- [THE PROBLEM]
Search the listing below for the word "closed" and copy each line where it appears.

- [DATA FOR REVIEW]

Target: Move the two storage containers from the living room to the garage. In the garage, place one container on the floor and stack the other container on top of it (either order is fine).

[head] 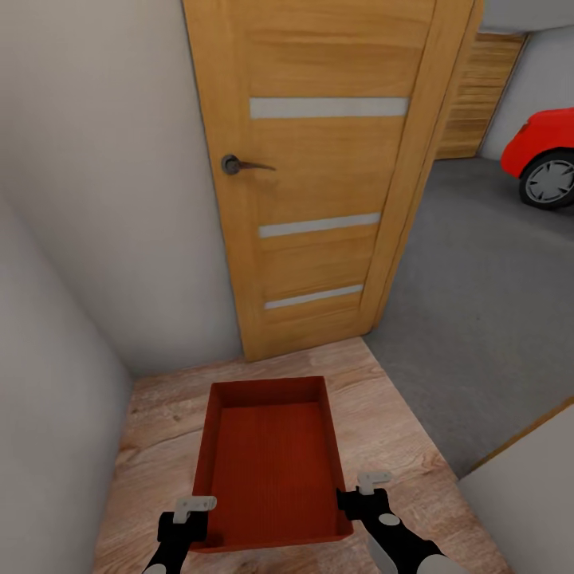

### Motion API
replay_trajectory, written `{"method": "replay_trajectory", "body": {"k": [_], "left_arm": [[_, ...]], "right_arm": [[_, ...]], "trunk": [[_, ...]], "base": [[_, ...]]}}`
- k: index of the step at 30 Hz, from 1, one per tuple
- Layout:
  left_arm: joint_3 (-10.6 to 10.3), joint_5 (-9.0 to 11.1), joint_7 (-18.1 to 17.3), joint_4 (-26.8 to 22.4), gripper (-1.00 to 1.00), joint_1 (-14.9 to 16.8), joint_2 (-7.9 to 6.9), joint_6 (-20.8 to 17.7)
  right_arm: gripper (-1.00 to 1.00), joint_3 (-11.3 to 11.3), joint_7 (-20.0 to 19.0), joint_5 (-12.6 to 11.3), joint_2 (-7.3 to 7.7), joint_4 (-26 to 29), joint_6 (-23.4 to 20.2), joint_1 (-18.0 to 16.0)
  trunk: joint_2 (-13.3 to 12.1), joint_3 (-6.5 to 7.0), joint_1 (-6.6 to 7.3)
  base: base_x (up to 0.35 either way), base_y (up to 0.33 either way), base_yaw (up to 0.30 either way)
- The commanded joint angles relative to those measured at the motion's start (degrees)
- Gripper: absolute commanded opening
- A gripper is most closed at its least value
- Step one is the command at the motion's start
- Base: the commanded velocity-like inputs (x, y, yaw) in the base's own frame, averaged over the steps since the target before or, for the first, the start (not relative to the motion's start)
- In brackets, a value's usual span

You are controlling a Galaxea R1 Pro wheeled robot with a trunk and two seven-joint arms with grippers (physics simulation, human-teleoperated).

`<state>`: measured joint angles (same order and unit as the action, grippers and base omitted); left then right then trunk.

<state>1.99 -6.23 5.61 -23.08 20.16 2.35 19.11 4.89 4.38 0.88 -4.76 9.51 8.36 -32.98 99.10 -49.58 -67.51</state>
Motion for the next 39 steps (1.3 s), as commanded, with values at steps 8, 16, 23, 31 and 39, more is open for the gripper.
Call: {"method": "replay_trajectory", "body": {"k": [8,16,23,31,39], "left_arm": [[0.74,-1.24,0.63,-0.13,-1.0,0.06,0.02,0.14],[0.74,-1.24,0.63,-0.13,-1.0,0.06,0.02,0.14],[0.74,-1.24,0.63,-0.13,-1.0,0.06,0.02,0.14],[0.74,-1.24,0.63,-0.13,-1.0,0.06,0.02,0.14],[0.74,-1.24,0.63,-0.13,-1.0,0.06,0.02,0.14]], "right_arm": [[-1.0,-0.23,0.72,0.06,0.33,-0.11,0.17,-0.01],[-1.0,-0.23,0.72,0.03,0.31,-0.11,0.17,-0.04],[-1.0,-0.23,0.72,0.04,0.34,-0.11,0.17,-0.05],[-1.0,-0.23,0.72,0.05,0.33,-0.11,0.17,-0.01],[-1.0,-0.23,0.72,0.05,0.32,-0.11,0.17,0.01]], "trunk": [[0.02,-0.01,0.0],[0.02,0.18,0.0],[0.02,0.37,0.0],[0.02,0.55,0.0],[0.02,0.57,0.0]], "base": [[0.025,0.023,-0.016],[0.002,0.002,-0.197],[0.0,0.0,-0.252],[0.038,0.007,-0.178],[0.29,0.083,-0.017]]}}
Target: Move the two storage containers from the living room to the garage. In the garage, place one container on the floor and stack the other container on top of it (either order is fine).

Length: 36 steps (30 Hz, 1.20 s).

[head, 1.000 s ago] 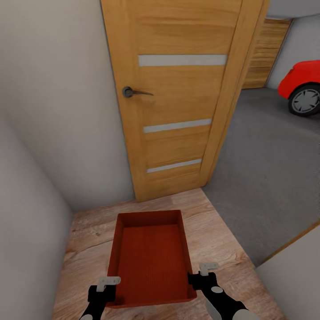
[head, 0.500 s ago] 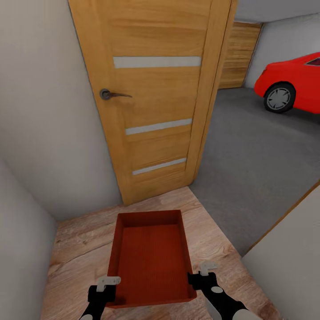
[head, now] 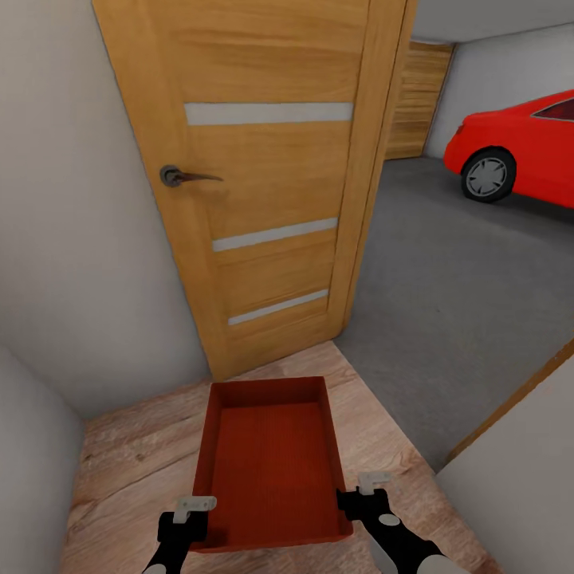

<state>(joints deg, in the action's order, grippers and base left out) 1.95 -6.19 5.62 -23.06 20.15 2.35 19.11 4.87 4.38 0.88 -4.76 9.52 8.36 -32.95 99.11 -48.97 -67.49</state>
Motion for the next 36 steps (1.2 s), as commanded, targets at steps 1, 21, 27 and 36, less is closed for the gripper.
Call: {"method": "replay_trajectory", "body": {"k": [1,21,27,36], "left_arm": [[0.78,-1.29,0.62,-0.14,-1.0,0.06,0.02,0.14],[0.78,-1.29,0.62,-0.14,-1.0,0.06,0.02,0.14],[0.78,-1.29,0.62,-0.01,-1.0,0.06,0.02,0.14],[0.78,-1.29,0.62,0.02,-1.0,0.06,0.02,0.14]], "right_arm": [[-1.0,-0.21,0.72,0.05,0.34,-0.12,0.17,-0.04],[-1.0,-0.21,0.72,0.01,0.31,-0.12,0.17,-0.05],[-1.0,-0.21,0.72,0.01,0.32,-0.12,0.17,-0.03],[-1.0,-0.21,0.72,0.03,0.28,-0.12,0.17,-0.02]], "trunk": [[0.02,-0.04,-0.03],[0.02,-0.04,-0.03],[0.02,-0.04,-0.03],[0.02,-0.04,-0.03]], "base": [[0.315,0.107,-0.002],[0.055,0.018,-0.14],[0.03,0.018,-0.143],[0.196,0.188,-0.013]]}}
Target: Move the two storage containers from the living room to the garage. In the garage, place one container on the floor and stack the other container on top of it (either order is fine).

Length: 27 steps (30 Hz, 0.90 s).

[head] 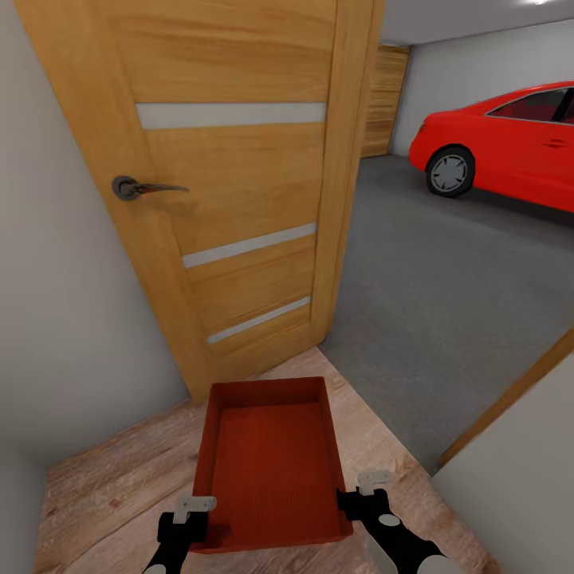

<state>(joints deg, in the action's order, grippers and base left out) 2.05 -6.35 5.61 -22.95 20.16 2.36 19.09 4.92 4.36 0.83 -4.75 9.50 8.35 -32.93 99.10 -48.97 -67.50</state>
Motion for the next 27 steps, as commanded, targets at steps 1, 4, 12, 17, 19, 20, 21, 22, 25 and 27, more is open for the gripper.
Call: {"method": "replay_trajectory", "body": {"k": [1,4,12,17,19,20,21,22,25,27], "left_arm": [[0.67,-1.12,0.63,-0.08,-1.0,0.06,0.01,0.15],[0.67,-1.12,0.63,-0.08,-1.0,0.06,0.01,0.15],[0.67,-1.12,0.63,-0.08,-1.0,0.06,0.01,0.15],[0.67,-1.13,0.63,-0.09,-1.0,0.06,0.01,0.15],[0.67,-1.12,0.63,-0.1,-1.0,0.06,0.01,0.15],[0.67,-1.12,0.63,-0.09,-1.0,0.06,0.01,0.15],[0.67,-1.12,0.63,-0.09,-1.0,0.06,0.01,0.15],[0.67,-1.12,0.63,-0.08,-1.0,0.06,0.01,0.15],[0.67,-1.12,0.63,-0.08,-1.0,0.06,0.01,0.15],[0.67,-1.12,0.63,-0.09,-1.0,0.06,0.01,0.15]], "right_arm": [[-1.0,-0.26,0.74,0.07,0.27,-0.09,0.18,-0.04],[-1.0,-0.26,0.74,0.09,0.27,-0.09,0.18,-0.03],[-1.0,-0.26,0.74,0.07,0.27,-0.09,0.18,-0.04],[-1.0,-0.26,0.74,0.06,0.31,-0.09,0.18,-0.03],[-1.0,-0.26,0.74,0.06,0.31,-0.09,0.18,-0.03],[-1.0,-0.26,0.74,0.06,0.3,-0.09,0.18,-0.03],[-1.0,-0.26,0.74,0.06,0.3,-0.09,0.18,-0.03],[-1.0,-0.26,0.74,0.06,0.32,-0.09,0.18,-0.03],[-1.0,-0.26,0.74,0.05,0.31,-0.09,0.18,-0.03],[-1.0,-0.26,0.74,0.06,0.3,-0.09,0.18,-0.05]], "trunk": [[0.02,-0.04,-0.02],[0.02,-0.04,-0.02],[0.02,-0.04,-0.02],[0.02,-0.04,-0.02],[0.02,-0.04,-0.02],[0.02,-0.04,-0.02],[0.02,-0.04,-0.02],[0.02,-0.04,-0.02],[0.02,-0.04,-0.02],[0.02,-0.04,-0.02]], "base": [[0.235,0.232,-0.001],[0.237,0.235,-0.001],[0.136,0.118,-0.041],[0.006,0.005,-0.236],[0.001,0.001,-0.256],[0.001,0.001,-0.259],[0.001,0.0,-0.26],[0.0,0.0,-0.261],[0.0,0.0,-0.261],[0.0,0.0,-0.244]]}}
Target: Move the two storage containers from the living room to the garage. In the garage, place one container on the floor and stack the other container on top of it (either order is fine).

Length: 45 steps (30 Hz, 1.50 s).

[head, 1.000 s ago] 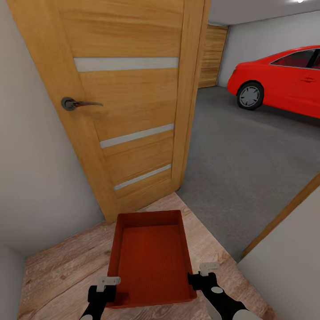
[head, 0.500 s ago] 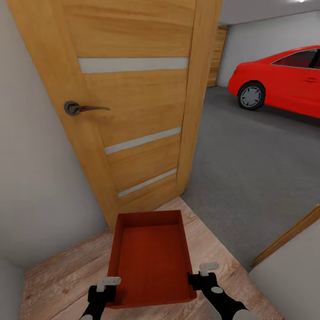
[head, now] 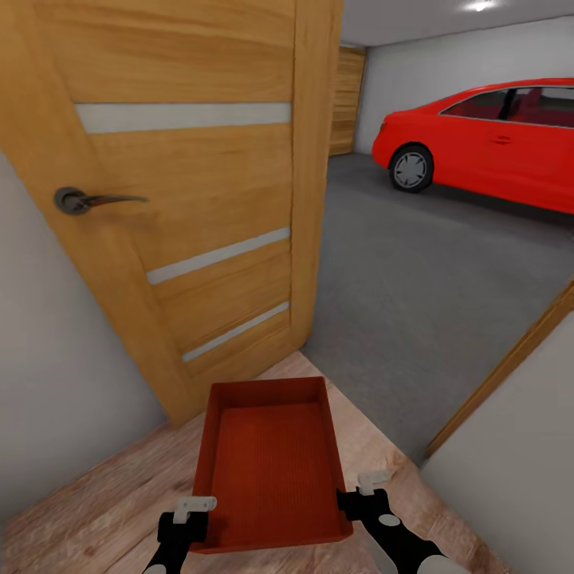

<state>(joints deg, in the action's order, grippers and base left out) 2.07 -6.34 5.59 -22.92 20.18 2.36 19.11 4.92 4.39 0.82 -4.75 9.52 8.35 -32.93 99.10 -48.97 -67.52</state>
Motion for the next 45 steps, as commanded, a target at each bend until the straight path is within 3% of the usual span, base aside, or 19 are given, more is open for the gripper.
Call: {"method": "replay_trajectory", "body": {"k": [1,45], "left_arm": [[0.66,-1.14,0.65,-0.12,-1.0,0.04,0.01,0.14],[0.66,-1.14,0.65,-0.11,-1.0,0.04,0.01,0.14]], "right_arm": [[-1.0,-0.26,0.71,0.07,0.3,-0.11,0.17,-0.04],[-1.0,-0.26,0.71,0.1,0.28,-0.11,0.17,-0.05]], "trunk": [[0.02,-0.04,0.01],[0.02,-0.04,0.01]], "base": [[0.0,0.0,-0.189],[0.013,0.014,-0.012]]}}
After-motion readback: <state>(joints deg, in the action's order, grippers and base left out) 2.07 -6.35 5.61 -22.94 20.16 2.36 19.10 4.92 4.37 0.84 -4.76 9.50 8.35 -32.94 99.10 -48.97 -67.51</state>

- [REPLY]
- A gripper is most closed at its least value
Motion for the next 36 steps (1.2 s), as commanded, targets at steps 1, 21, 27 and 36, less is closed for the gripper.

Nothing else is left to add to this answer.